Dear Pain Task Force,
I am taking the time to share with you how stressful my chronic pain practice has become since insurance companies, community and state opioid task forces, local pharmacists, anti-opioid stakeholders, etc., began adopting the 2016 CDC Guidelines for prescribing Opioids for Chronic Pain as model legislation versus using it as a guideline for safely prescribing opiates and managing pain therapy.
I am a Nurse Practitioner of 23 years, specialized in Addiction Medicine, Hospice & Palliative Medicine, Terminal pain, Chronic pain and formerly Birth pain. Pain is very complex in nature and there is not a single solution for treatment and healing. I whole heartedly believe pain is to be treated as a multimodal, individualized, integrative, biosychosocial condition. To meet all of these qualifiers and receive adequate treatment, many chronic and palliative pain patients would by definition include regular use of opioids for optimal pain relief and consequently improve quality of life and ability to function. Legitimate pain patients (who have failed all other non-opioid remedies) are burdened by their daily dependance on opioids (who really looks forward to the daily ups and downs of significant pain levels and chasing pain with serial medication dosing!). From my clinical experience, patient’s with chronic pain take opioids because they actually want to LIVE with less pain and have functional lives. Unanimously, chronic / palliative pain patients report opioids allow them to achieve their desire to perform their activities of daily living, drive to and function at work, play with their children, travel, exchange intimacy, etc. It is also my experience that chronic pain patients have tried and failed numerous non-opioid therapies without finding adequate sustained relief and only elect opioids when other treatments have failed to allow them to achieve measured functional pain relief for improved life quality.
Since the mass adoption of the 2016 CDC Guidelines, I have received pain patients who were suddenly dismissed by their providers who had been prescribing them high opioid doses (300 to 700+ daily MME’s). I have had pharmacists tell me I am not allowed to prescribe above 90MME (mind you, individualized pain management for all of my established patients, including terminal and palliative, ranges 5 - 300 MME daily and 100% have Narcan and 100% are safety screened and educated at each visit and 100% are not addicts). I attended our 2018 state Opioid Task Force Consortium whereby the content was 100% anti-opioid and totally focused on addiction mangement. Patients who rely on a treatment method that reduces chronic pain do not meet the criteria of being “addicted”. These patients may well have developed dependance and or episodic tolerance, yet this is significantly different from “addiction," which has its own set of criteria defined by DSMV as Opioid Use Disorder. To describe everyone who uses opioids for pain as an “addict” is potentially harmful patient mislabeling and misdiagnosing. The 2016 CDC Guideline implementation has caused patient dumping, forced opioid tapering (often more rapidly than is helpful and safe for the patient), increased patient debilitation, increased patient use of alcohol and other drugs, increased depression, anxiety and suicide in patients who have their pain management altered or discontinued, increased provider cessation of pain management and increased DEA provider arrests and licensure revocation.
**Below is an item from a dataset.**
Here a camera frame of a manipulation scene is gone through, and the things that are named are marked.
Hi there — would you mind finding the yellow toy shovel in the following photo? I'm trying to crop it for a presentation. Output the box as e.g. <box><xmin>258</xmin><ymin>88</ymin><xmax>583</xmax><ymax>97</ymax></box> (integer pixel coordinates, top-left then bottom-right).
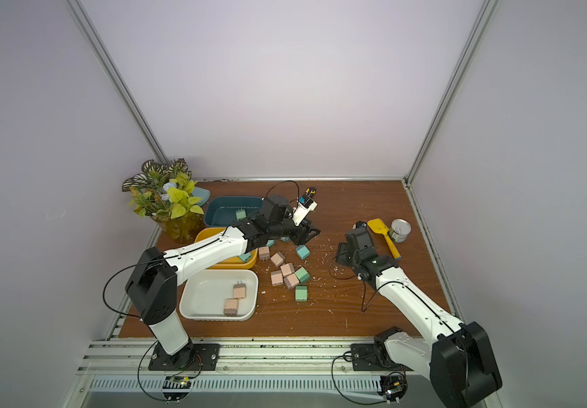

I have become insecure as a Pain Provider because I feel non-medical entities are guiding the course of pain management and government entities are prosecuting pain providers and miseducating the public - chronic pain patients are legitimately opioid dependent; NOT opioid addicts! Chronic pain patients who are opioid dependent rarely have overdoses and only a select few develop addiction. This is because Chronic Pain patients want tolive and function, NOT because they want to take excess opioids, overdose and possibly die. Most Americans do not know the difference between opioid dependance for pain relief versus opioid dependance for opioid addiction. The White House, the media and other uneducated sources have widely disseminated mis-information about this very serious issue! My comments are respectfully submitted to this Task Force from this provider who has devoted her life to gold standard evidence based patient care.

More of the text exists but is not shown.